Pamela Hunt Honored with “Celebrating Women in Conservation” Award

Posted on March 31, 2016
Pamela Hunt receives National Wildlife Federation’s “Celebrating Women in Conservation” from Eric Orff.

Pamela Hunt receives National Wildlife Federation’s “Celebrating Women in Conservation” from Eric Orff.

Dr. Pamela Hunt, Senior Biologist in Avian Conservation at New Hampshire Audubon, was honored this month with the National Wildlife Federation’s “Celebrating Women in Conservation” award. This national award recognizes Hunt for her outstanding leadership in educating the public about the impacts of climate change on New Hampshire’s wildlife.

National Wildlife Federation representative Eric Orff surprised Hunt with the award last week during a meeting of the New Hampshire Audubon Board of Trustees. During the presentation, Orff referred to Hunt’s role in what NWF called: the New Hampshire “dream team” on climate change.

“Pam has made significant contributions in changing the culture of NH folks from non-believers to climate change believers,” Orff explains. “She always goes above and beyond to carry her message about the impacts of climate change on our wildlife.”

A passion and curiosity for nature from childhood eventually led Hunt to NH Audubon in 2000, after earning a B.S. in biology from Cornell University, M.A. in zoology from the University of Montana, and a Ph.D. from Dartmouth College – all of which she puts to good use as a driving force for conservation in the state. She also works closely with NH Fish and Game to coordinate and prioritize bird research and monitoring in the state, and most recently contributed significantly to that agency’s 2015 “Wildlife Action Plan.”
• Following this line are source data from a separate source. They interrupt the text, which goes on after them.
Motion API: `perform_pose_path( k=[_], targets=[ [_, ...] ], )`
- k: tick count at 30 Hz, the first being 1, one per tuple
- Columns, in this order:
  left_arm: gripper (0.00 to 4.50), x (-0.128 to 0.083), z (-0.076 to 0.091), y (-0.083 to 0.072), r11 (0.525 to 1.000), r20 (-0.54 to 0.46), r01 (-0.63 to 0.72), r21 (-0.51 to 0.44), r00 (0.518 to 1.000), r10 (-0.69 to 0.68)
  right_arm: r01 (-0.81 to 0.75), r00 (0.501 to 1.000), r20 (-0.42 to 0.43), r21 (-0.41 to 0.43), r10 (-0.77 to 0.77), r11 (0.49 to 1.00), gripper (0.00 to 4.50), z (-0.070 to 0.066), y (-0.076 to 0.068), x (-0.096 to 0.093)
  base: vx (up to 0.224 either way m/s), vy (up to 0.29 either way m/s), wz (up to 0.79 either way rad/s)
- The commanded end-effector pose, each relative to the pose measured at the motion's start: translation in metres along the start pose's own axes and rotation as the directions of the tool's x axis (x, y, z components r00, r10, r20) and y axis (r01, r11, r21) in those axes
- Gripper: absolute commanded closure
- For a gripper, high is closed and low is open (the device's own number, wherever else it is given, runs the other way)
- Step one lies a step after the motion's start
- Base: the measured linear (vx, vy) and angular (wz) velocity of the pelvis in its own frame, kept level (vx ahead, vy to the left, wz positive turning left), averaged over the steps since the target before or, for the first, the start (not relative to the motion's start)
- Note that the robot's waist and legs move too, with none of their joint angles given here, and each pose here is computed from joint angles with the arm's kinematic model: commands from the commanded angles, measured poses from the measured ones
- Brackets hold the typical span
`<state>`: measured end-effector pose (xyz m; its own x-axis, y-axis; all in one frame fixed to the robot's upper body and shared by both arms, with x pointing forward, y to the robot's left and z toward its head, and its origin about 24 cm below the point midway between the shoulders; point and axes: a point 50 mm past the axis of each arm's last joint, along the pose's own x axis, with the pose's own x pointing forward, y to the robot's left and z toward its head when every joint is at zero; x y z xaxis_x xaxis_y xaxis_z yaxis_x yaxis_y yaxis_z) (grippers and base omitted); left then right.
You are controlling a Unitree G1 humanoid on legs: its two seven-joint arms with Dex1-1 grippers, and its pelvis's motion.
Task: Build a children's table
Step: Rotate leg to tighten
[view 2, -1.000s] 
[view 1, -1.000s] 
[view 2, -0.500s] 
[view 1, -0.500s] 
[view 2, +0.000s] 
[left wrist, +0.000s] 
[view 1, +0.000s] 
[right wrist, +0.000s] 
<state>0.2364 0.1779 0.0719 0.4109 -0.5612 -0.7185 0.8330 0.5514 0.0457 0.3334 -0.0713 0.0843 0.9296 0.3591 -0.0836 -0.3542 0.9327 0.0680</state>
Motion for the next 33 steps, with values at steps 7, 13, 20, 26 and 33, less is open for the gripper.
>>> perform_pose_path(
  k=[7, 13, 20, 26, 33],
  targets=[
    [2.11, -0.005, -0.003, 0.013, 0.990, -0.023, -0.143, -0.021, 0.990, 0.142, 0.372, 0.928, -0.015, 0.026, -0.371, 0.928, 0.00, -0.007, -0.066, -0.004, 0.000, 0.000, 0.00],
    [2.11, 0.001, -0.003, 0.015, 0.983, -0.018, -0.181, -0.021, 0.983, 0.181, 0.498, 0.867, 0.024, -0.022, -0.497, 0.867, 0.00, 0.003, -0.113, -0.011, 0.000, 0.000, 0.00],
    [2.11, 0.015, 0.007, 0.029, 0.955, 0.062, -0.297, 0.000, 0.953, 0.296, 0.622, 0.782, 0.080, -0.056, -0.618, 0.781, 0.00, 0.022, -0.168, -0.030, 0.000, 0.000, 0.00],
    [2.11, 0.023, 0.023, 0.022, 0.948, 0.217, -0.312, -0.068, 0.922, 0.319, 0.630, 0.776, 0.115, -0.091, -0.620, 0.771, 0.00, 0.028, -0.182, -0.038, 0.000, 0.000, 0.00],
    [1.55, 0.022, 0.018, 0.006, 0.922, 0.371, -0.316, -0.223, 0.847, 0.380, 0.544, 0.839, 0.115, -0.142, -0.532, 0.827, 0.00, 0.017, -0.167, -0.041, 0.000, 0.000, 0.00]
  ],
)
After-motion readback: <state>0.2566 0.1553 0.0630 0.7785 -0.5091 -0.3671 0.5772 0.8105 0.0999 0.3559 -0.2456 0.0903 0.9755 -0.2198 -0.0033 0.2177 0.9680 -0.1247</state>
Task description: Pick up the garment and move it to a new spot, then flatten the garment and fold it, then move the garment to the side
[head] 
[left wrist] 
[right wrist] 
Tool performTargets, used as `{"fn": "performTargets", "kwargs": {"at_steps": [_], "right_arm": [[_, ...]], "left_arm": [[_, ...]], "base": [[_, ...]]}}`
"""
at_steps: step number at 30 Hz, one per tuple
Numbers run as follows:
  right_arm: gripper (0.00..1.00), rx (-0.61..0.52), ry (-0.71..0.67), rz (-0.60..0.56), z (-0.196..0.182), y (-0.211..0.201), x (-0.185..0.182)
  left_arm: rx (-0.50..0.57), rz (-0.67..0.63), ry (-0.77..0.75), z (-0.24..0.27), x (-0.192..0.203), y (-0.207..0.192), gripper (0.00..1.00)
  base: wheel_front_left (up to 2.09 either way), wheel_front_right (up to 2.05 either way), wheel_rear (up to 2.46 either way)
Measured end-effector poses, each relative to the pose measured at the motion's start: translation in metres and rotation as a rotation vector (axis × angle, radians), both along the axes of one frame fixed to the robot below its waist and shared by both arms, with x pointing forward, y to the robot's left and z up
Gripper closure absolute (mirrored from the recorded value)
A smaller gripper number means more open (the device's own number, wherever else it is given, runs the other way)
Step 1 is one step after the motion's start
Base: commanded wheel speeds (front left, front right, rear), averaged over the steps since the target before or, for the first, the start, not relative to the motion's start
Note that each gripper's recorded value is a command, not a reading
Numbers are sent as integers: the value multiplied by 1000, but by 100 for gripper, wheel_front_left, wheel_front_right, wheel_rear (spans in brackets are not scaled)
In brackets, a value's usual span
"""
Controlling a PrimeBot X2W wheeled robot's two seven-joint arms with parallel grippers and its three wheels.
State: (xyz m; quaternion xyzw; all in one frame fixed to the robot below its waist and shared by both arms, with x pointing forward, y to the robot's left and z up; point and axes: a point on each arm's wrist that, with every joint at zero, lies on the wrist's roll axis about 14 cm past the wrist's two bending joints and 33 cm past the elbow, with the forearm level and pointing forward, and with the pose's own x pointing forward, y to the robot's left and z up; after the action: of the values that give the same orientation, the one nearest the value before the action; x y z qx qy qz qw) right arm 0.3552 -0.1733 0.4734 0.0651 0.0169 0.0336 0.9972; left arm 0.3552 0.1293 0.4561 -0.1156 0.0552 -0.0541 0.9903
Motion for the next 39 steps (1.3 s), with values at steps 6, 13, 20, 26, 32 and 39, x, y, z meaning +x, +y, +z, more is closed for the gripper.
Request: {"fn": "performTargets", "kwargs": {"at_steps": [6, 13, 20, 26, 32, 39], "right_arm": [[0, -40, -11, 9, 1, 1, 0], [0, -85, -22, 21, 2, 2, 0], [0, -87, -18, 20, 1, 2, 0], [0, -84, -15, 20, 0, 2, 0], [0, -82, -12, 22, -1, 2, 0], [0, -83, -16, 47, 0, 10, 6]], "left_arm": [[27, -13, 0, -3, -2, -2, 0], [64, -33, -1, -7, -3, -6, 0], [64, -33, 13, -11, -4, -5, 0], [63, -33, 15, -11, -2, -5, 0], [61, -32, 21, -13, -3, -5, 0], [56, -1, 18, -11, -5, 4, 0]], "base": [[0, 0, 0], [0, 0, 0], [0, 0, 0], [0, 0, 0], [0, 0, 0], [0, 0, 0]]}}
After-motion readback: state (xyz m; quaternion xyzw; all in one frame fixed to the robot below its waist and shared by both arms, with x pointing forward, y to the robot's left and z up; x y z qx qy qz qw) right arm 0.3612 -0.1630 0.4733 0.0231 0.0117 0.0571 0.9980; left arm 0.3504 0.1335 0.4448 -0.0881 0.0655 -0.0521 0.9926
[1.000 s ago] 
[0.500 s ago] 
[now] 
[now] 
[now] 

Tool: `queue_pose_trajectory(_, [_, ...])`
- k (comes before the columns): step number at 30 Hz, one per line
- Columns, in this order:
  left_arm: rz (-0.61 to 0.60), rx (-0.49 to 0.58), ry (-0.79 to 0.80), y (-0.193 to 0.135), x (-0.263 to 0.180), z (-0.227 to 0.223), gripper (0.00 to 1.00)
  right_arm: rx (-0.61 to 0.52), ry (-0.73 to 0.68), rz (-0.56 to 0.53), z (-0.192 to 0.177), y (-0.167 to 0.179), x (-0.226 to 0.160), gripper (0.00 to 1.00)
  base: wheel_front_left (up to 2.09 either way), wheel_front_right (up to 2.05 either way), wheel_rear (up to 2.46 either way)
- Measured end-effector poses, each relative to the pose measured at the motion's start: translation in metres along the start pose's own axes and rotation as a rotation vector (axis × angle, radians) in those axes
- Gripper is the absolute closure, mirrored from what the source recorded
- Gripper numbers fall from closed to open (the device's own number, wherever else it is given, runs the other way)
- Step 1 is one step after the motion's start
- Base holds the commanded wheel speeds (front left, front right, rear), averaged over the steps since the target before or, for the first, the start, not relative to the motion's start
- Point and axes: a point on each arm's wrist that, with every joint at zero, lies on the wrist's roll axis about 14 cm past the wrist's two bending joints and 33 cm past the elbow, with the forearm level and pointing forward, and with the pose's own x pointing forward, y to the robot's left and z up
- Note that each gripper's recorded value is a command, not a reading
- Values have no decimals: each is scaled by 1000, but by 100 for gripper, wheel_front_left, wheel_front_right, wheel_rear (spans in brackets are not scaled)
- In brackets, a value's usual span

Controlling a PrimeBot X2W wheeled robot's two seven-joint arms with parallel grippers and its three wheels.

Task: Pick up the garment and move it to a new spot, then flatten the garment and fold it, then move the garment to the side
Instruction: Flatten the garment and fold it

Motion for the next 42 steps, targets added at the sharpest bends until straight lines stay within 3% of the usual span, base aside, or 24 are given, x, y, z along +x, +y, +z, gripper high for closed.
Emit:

“You can’t conserve if you don’t know what you’ve got,” offers Hunt, reflecting on the importance of inventory and monitoring projects she’s implemented over the years, including those for Whip-poor-wills, Purple Martins, and even dragonflies.

“When we don’t even know if a thing is rare or not, we better find out where it is, and if there is anything we should worry about. It’s another piece of the puzzle – curiosity drives the questions which then generate answers which may or may not be applied to conservation.”

In 2013 and 2014, Hunt became one of a group of speakers (organized by Orff) discussing climate change as part of a travelling slide show.

“Four or five of us – all women – gave talks about the effects of climate change on NH’s wildlife,” said Hunt. They discussed offshore shrimping, moose populations, and birds along with the Wildlife Action Plan and citizen science opportunities.

“While we were doing these talks, people kept pointing out to us how cool it is that we are all women, up there doing this,” she remembers, looking back at a year’s worth of community presentations, “so that little girls can see that they can do it too.”